§ **Work to be completed**
For the entries below, report the number of lines containing "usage", without any other content.

§ **Data for this task**

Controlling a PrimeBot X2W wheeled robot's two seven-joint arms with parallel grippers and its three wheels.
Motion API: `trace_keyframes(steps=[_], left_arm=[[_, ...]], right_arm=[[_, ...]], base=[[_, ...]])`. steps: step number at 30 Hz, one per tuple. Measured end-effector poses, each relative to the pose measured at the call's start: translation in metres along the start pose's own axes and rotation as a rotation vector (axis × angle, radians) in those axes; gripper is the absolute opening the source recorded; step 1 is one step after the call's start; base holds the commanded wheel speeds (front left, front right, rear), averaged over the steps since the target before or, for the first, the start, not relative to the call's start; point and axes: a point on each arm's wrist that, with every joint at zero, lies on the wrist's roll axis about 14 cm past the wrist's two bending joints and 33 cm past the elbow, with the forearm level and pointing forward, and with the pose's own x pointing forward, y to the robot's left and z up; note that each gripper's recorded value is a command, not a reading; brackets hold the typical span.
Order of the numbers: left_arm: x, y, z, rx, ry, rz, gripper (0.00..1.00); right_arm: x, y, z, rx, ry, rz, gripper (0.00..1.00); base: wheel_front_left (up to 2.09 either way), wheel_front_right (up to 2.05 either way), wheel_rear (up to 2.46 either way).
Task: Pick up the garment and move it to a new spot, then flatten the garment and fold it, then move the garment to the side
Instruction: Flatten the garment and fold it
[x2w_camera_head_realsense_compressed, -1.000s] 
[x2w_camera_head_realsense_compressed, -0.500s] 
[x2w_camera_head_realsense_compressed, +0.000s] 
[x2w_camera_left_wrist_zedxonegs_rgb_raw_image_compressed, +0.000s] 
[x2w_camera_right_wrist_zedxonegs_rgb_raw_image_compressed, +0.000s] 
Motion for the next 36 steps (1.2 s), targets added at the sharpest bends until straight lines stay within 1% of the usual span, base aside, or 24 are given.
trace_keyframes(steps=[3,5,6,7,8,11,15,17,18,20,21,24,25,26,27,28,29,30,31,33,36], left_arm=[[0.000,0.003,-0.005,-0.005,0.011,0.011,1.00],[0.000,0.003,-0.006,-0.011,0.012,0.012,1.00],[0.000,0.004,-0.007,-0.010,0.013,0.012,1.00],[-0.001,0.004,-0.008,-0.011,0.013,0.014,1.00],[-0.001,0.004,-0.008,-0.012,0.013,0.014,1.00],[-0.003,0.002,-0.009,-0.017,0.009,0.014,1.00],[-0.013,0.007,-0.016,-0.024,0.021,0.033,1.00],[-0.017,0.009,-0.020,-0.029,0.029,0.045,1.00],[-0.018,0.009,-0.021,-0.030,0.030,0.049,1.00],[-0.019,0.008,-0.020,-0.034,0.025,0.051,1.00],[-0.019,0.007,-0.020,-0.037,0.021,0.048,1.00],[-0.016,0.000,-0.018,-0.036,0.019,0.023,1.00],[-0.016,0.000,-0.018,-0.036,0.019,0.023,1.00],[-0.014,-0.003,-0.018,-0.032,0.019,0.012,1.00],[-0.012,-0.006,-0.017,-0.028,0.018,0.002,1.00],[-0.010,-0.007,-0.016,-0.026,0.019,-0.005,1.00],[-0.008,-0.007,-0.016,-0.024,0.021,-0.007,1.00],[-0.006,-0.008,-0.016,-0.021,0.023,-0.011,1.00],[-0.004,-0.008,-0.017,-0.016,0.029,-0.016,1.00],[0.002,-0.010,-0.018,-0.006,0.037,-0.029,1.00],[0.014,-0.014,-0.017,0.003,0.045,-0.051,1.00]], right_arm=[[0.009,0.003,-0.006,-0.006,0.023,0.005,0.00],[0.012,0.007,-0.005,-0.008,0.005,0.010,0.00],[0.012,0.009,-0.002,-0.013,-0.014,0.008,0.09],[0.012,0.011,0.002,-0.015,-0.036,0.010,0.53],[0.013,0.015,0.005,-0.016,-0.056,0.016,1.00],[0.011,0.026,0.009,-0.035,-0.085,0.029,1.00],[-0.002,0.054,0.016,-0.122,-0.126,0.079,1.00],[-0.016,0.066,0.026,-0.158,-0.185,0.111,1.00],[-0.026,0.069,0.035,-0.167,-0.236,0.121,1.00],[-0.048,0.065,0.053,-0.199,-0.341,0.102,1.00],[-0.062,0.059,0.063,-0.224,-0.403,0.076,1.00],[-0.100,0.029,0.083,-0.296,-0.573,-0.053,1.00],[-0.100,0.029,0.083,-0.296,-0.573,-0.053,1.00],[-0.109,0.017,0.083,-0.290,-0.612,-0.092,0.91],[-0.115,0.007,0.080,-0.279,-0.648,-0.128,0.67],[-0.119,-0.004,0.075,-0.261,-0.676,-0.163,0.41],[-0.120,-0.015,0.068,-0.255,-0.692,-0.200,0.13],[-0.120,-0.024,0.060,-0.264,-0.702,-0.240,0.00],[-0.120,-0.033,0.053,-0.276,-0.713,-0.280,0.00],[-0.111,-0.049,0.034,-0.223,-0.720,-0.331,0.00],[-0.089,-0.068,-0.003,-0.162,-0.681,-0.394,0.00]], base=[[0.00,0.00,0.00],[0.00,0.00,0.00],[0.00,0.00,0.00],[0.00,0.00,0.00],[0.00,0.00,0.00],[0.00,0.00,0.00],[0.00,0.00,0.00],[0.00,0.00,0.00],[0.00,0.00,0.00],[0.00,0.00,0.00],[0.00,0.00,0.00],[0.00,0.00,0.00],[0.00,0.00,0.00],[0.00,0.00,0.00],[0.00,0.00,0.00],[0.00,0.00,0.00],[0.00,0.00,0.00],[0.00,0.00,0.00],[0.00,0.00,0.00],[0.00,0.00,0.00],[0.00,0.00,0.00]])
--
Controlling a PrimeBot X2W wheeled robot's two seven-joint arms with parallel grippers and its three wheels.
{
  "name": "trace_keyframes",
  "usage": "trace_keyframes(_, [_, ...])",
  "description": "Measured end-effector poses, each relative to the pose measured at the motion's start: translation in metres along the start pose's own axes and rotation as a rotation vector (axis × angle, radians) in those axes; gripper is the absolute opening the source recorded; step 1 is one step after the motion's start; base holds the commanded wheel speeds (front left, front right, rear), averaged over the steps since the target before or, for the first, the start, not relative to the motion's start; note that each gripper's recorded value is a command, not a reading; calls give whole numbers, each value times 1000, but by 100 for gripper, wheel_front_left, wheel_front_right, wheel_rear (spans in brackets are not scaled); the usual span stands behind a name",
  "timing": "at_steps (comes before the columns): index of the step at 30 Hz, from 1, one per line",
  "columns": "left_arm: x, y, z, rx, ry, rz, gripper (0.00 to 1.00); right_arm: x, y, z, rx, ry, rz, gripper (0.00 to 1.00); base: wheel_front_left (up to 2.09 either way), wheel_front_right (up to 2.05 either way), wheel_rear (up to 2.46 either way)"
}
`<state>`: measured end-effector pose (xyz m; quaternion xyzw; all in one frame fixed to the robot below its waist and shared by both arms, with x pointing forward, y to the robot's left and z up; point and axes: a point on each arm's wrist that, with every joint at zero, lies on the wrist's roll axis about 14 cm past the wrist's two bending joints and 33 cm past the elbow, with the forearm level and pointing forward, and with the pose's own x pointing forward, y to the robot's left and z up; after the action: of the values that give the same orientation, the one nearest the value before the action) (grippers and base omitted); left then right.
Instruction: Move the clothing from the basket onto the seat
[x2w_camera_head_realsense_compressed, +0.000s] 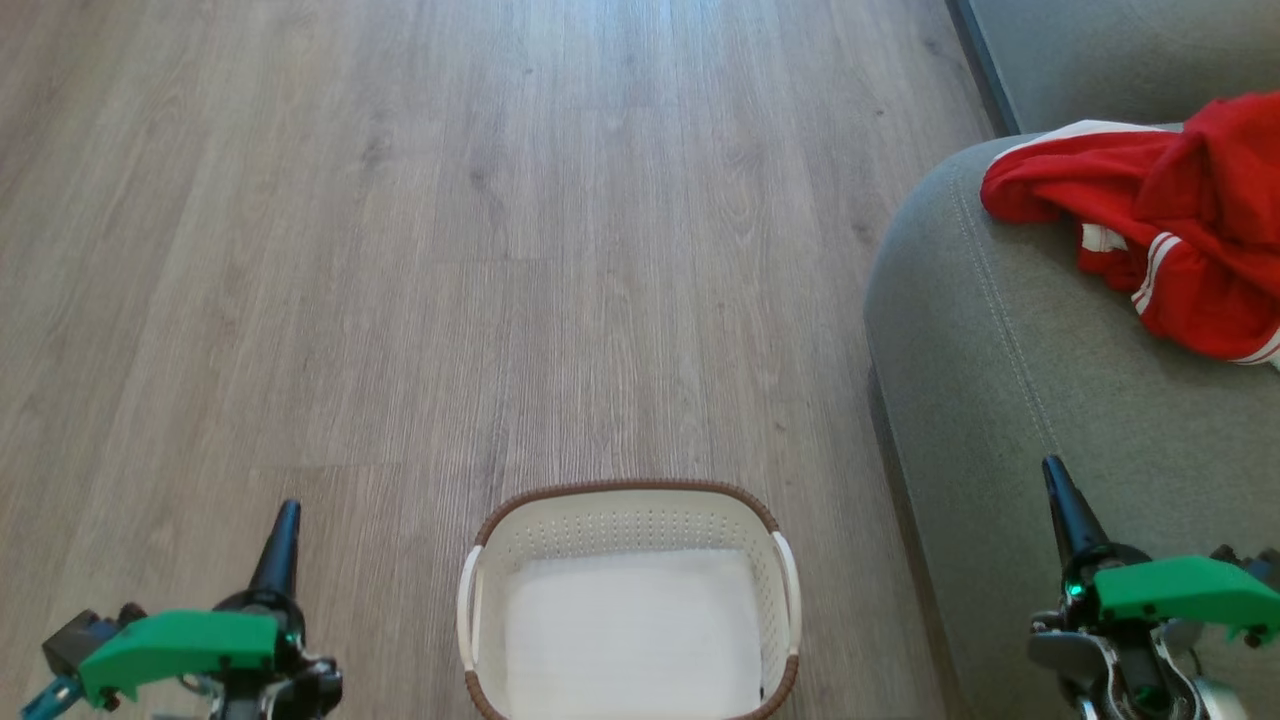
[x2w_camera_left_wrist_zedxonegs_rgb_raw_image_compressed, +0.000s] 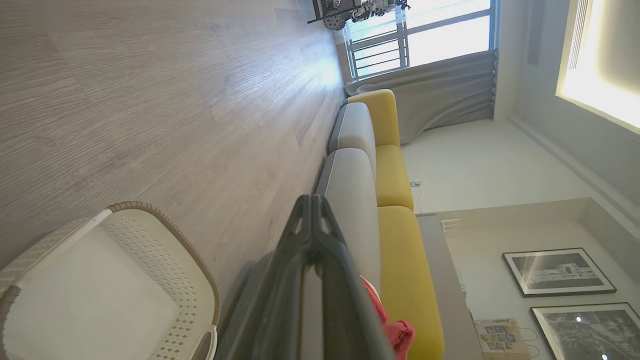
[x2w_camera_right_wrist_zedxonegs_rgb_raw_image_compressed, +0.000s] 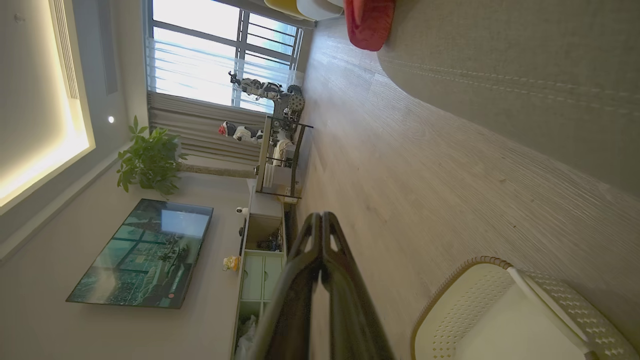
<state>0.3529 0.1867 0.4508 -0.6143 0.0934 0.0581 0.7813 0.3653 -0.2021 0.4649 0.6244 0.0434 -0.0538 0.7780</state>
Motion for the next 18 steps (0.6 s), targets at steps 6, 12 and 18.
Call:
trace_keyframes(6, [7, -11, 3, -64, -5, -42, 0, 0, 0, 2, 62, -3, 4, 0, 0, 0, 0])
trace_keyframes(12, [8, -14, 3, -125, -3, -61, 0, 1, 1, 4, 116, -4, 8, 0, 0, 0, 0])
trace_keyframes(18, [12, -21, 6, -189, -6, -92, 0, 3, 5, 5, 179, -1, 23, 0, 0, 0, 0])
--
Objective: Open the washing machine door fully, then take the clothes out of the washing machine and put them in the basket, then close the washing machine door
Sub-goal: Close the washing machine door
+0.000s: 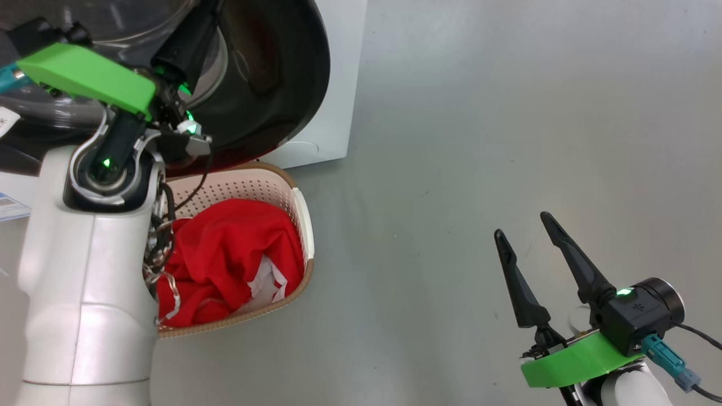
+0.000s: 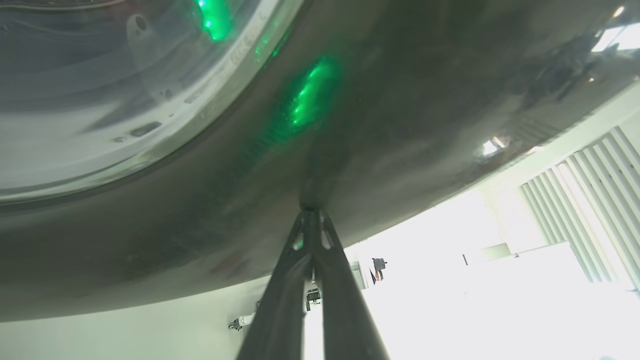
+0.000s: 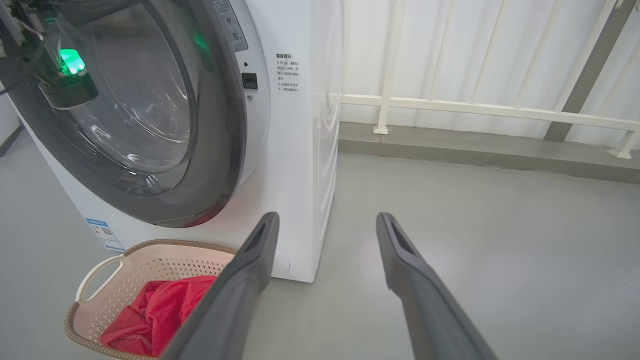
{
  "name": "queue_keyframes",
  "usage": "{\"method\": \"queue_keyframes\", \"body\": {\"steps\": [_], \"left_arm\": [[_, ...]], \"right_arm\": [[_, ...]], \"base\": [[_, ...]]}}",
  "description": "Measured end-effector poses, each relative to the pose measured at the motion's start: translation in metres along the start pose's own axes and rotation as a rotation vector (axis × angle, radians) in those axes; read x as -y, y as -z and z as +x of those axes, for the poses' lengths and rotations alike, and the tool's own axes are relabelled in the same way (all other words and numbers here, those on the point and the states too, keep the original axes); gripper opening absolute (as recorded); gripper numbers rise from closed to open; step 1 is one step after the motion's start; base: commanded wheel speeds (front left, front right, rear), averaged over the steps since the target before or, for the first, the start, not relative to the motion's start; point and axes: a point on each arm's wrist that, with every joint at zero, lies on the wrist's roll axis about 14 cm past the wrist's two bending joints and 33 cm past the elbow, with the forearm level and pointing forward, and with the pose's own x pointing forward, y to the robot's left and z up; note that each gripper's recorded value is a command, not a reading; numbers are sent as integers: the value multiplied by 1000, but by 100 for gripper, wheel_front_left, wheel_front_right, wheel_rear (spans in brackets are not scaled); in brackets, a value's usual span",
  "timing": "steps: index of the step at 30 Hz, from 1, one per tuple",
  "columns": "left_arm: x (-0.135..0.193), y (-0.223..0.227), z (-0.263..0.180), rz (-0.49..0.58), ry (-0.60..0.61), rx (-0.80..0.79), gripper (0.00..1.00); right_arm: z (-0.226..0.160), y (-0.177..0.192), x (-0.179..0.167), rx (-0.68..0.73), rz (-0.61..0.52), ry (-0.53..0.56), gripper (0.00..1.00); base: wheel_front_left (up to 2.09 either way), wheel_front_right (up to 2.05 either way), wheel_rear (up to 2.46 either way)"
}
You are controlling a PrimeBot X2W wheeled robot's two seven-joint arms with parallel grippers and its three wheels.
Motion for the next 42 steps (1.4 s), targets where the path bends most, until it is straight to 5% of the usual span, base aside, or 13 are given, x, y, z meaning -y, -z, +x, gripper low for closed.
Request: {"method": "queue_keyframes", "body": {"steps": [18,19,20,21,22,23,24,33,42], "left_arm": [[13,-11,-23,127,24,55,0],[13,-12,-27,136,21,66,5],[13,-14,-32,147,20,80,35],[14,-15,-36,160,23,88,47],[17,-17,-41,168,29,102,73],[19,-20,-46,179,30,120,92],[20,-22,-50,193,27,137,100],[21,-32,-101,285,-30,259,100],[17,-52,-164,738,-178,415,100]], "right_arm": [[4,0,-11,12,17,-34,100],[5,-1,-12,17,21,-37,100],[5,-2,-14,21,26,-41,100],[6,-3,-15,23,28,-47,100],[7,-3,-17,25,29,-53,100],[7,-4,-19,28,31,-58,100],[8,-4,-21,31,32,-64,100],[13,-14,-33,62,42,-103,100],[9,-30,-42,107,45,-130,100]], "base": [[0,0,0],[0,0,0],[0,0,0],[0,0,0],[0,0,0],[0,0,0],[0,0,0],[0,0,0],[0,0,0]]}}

§ **Answer for the task**
2